Helping children cope with growing pains
By MARY HOOD HART
We were driving to Mass one Sunday, when from the back seat, 7-year-old Anna complained, “Mom, my head and ear hurt.” My mind began racing: Is she coming down with a bad cold? An ear infection? Strep throat? Should I take her to the walk-in clinic as soon as we leave church? Or should I wait and see how she’s doing tomorrow?
A few minutes later, I asked Anna how she was feeling. “Fine,” she said.
“Wonderful!” I reply. “That was a quick recovery.”
“Yeah,” she said. “I think my hair band was the problem. As soon as I took it off, I felt fine.”
Such is life with children. Sometimes the best solutions to problems are the simplest, most obvious ones. Sometimes we parents over-react. Children have a tendency to exaggerate, and they can be quite convincing. There are moments in parenting when we too eagerly jump into a problem without slowing down long enough to put it in perspective. On the other hand, there are times when we wish we had been more involved, more concerned, more aware of our children’s distress. Only in retrospect, do we realize how difficult a situation was.
When my oldest was in third grade, she complained almost every morning that her stomach hurt. Because Katie had never been one to fake illness, I took her complaints seriously, and she saw a doctor. She underwent some tests, and the results were all negative. It was only later that I realized her stomachaches were the result of stress she was feeling at school. Katie was caught in the middle between two girlfriends who continually quarreled and tried to force her to choose one friend over the other. To make matters worse, she had an unsympathetic teacher. Even now, seven years later, Katie remembers third grade as her most miserable year. And I look back on that year with regret, realizing I should have done more to help her cope.
However, the following year, more problems with friends developed. (According to what I’ve been told by experienced moms, jealousies among girlfriends are frequent at this age.) This time, two mothers and the teacher got involved. Ultimately the problem ballooned to the extent that more conflict ensued, and the two mothers, who’d been good friends, stopped speaking to each other. The mothers’ quarrel continued months after their daughters reconciled, but now, years later, the mothers have renewed their friendship. One of them later confessed: “I learned my lesson that year — Don’t interfere.”
That’s one of the great paradoxes of parenting. The same set of circumstances may warrant opposite responses (to intervene or not) — and we’re never sure which response is best. Through trial and error, we may become more skillful about knowing when to step in, but each successive child and problem is different from the one before. There’s no set formula by which to pattern our reaction.
As a result, through trial and error, I have developed a response to my children’s problems that I describe as “benign neglect.”
For me, benign neglect is the best initial response, although more aggressive action is sometimes needed. When my children first complain, I try to reserve judgment, keep perspective. I gather facts. (Take a temperature. Ask for details. Observe behavior.) Then, unless the facts dictate urgent action, I sit back and see if the problem will go away on its own. (That’s where the “neglect” comes in.) It’s amazing how many problems can be solved this way.
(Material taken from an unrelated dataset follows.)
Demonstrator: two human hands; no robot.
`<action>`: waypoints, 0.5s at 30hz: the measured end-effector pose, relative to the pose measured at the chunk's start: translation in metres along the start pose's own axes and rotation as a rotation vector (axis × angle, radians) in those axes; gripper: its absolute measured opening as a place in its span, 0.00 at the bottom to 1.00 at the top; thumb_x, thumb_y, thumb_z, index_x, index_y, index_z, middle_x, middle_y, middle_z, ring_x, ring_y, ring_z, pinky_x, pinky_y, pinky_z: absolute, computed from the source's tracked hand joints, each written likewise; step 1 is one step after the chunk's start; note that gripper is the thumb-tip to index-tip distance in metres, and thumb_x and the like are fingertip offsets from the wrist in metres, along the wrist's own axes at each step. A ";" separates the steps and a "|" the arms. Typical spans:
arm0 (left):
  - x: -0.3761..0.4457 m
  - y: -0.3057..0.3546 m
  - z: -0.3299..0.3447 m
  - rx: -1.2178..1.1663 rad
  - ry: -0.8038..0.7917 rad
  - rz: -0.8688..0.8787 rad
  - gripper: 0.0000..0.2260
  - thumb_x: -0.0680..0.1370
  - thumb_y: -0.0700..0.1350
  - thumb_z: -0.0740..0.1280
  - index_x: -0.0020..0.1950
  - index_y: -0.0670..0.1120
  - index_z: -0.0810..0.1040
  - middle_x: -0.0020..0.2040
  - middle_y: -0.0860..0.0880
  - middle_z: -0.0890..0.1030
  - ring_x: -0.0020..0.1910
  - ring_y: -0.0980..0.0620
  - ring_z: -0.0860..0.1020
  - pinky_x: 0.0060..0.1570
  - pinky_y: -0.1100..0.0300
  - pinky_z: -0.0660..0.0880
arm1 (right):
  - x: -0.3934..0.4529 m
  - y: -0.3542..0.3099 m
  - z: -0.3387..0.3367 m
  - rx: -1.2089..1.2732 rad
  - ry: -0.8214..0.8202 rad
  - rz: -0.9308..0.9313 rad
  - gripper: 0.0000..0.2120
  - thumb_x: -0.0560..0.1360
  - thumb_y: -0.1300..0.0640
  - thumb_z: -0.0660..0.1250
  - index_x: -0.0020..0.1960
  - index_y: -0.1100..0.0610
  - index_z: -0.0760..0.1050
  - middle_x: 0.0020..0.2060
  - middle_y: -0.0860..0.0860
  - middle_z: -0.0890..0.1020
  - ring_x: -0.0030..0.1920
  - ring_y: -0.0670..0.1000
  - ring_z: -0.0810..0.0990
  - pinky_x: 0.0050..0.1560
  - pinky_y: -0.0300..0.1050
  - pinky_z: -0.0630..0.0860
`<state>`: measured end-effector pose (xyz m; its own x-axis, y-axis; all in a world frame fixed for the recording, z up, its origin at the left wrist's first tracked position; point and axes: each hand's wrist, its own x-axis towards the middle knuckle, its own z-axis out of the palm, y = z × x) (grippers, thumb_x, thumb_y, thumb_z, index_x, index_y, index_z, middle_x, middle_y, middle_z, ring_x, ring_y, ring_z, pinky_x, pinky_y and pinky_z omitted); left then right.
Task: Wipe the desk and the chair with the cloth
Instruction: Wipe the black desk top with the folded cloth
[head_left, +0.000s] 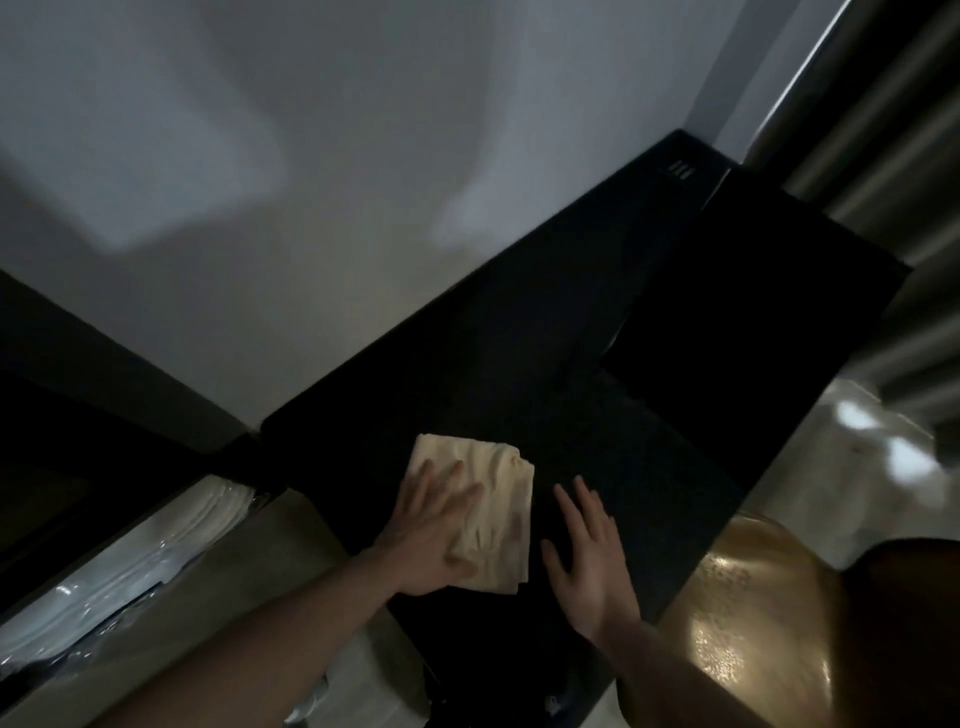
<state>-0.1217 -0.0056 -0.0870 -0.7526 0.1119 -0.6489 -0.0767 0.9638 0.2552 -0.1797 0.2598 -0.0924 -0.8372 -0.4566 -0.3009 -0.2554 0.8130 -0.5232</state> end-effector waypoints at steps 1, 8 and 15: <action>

Benign neglect gives children the first opportunity to solve the problem. It allows for the possibility the problem is fleeting. It teaches them to cope with everyday stresses of life. And it prevents me from worsening the problem by pushing my way into a situation when my involvement isn’t warranted or advised. Of course, if a problem isn’t resolved within a reasonable time, or if teachers express concern, I step in.
I wish every problem my children face were as simply solved as Anna’s tight hair band. I know that won’t be the case. When intervening isn’t the answer, one sure way to help my children cope is to let them know I’m available to listen, to pray with them, and, most important, to remind them of God’s comfort in difficult times.
Mary Hood Hart lives in Sunset Beach, N.C., with her husband, Jim, and their four children, ages 7 to 15.